SOURCE INFORMATION:

--------

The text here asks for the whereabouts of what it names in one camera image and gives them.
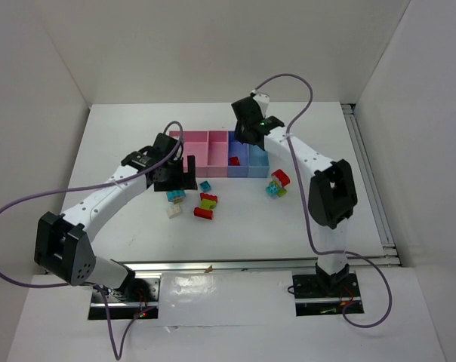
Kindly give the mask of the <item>teal rounded lego block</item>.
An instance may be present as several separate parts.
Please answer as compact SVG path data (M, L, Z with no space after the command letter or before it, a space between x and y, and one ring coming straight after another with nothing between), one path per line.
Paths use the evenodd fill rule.
M183 202L186 197L186 193L184 190L174 190L166 192L166 197L168 202L178 204L180 202Z

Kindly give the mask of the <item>small teal lego brick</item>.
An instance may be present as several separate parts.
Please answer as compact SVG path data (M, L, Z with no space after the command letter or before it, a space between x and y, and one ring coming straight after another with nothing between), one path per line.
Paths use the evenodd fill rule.
M211 191L211 185L208 181L203 181L199 184L200 189L202 192L209 192Z

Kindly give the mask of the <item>white lego brick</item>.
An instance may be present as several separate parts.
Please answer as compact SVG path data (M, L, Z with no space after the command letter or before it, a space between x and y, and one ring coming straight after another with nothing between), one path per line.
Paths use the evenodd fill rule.
M169 219L172 219L174 217L177 217L183 213L183 210L179 204L172 204L167 210L166 210L167 216Z

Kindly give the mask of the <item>small red lego brick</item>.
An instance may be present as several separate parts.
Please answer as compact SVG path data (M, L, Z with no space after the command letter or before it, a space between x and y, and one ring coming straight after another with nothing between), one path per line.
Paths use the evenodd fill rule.
M241 165L240 159L238 156L233 156L229 158L229 166L239 167Z

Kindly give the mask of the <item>red green lego assembly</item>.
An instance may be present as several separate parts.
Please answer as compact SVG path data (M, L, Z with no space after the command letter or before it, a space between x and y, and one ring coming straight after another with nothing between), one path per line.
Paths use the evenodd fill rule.
M202 192L200 194L200 205L194 208L193 215L198 218L212 220L214 217L213 209L217 206L217 202L218 197L216 195Z

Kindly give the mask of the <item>multicolour lego assembly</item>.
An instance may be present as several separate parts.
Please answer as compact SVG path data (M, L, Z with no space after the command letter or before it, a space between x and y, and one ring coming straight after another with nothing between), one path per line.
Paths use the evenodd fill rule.
M271 173L271 179L266 187L267 194L272 198L283 197L287 193L286 186L291 183L290 177L285 171L278 169Z

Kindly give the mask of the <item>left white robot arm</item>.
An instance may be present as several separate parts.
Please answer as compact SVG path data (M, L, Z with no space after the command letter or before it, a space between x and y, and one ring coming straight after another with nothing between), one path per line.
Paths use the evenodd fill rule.
M151 146L127 155L109 180L75 206L38 223L34 261L71 286L99 284L114 290L130 286L135 273L126 265L95 256L99 231L148 188L156 192L195 190L196 158L183 155L183 142L159 133Z

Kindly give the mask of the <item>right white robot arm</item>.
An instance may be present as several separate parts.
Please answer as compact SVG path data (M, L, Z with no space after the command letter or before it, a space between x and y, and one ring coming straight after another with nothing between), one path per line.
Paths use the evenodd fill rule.
M268 116L269 103L268 95L252 93L231 104L235 139L293 162L309 246L317 255L316 280L322 290L335 290L350 270L345 232L358 203L352 168L344 159L320 154L293 135L290 124Z

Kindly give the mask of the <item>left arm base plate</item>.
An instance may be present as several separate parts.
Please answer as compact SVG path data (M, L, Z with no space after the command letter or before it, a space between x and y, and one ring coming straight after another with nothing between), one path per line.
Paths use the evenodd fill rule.
M155 320L158 318L161 276L148 273L142 277L142 280L143 283L139 282L132 294L127 298L120 297L114 291L103 287L110 317L113 321L128 321L136 314L140 315L138 317L140 320ZM106 320L103 297L95 289L91 293L88 320Z

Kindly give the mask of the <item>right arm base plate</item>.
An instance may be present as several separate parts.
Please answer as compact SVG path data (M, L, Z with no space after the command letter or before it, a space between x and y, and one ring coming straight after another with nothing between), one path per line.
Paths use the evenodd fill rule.
M294 297L297 317L363 314L364 306L356 273L349 274L336 286L325 288L314 269L293 271L287 292Z

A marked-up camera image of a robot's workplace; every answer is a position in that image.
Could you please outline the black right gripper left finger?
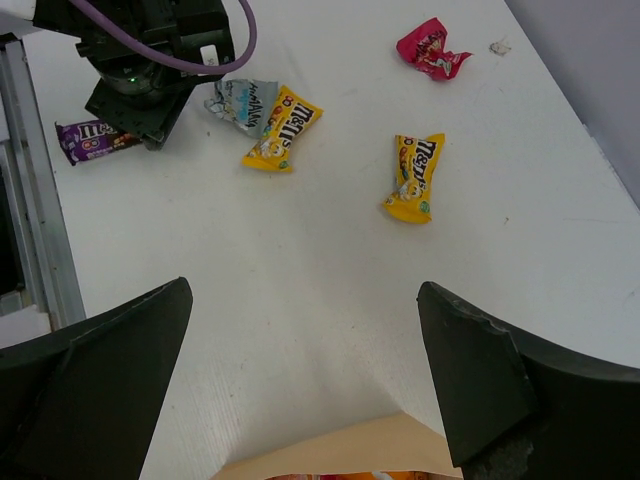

--------

ACTIVITY:
Strip out the pictures and reproduce the remaining material above exactly.

TASK RESULT:
The text here asks for the whereabouts of what it names in one camera image and gives them.
Kindly give the mask of the <item>teal rounded lego block</item>.
An instance may be present as several separate parts.
Please answer as compact SVG path data (M, L, Z with no space after the command letter or before it, a space between x and y, and one ring coming straight after another with nothing between), one path per line.
Paths use the evenodd fill rule.
M183 202L186 197L186 193L184 190L174 190L166 192L166 197L168 202L178 204L180 202Z

Kindly give the mask of the <item>small teal lego brick</item>.
An instance may be present as several separate parts.
Please answer as compact SVG path data (M, L, Z with no space after the command letter or before it, a space between x and y, and one ring coming straight after another with nothing between), one path per line.
Paths use the evenodd fill rule.
M211 191L211 185L208 181L203 181L199 184L200 189L202 192L209 192Z

Kindly give the mask of the <item>white lego brick</item>.
An instance may be present as several separate parts.
Please answer as compact SVG path data (M, L, Z with no space after the command letter or before it, a space between x and y, and one ring coming straight after another with nothing between), one path per line.
Paths use the evenodd fill rule.
M169 219L172 219L174 217L177 217L183 213L183 210L179 204L172 204L167 210L166 210L167 216Z

Kindly give the mask of the <item>small red lego brick</item>.
An instance may be present as several separate parts.
Please answer as compact SVG path data (M, L, Z with no space after the command letter or before it, a space between x and y, and one ring coming straight after another with nothing between), one path per line.
Paths use the evenodd fill rule.
M241 165L240 159L238 156L233 156L229 158L229 166L239 167Z

Kindly give the mask of the <item>red green lego assembly</item>.
An instance may be present as several separate parts.
Please answer as compact SVG path data (M, L, Z with no space after the command letter or before it, a space between x and y, and one ring coming straight after another with nothing between), one path per line.
Paths use the evenodd fill rule.
M202 192L200 194L200 205L194 208L193 215L198 218L212 220L214 217L213 209L217 206L217 202L218 197L216 195Z

Kindly give the mask of the <item>multicolour lego assembly</item>.
An instance may be present as several separate parts.
Please answer as compact SVG path data (M, L, Z with no space after the command letter or before it, a space between x and y, and one ring coming straight after another with nothing between), one path per line.
Paths use the evenodd fill rule.
M271 173L271 179L266 187L267 194L272 198L283 197L287 193L286 186L291 183L290 177L285 171L278 169Z

Kindly give the mask of the <item>left white robot arm</item>.
An instance may be present as several separate parts.
Please answer as compact SVG path data (M, L, Z with no space after the command letter or before it, a space between x and y, and one ring coming straight after another with nothing between), one path per line.
Paths use the evenodd fill rule.
M151 146L127 155L109 180L75 206L38 223L34 261L71 286L99 284L114 290L130 286L135 273L126 265L95 256L99 231L148 188L156 192L195 190L196 158L183 155L183 142L159 133Z

Kindly give the mask of the <item>right white robot arm</item>.
An instance may be present as several separate parts.
Please answer as compact SVG path data (M, L, Z with no space after the command letter or before it, a space between x and y, and one ring coming straight after another with nothing between), one path per line.
Paths use the evenodd fill rule.
M268 116L269 103L268 95L252 93L231 104L235 139L293 162L309 246L317 255L316 280L322 290L335 290L350 270L345 232L358 203L352 168L344 159L320 154L293 135L290 124Z

Kindly give the mask of the <item>left arm base plate</item>.
An instance may be present as several separate parts.
Please answer as compact SVG path data (M, L, Z with no space after the command letter or before it, a space between x and y, and one ring coming straight after another with nothing between), one path per line.
Paths use the evenodd fill rule.
M155 320L158 318L161 276L148 273L142 277L142 280L143 283L139 282L132 294L127 298L120 297L114 291L103 287L110 317L113 321L128 321L136 314L140 315L138 317L140 320ZM106 320L103 297L95 289L91 293L88 320Z

Kindly give the mask of the <item>right arm base plate</item>.
An instance may be present as several separate parts.
Please answer as compact SVG path data (M, L, Z with no space after the command letter or before it, a space between x and y, and one ring coming straight after another with nothing between), one path per line.
Paths use the evenodd fill rule.
M294 297L297 317L363 314L364 306L356 273L349 274L336 286L325 288L314 269L293 271L287 292Z

A marked-up camera image of a robot's workplace; every answer is a position in that image.
Could you please outline the black right gripper left finger?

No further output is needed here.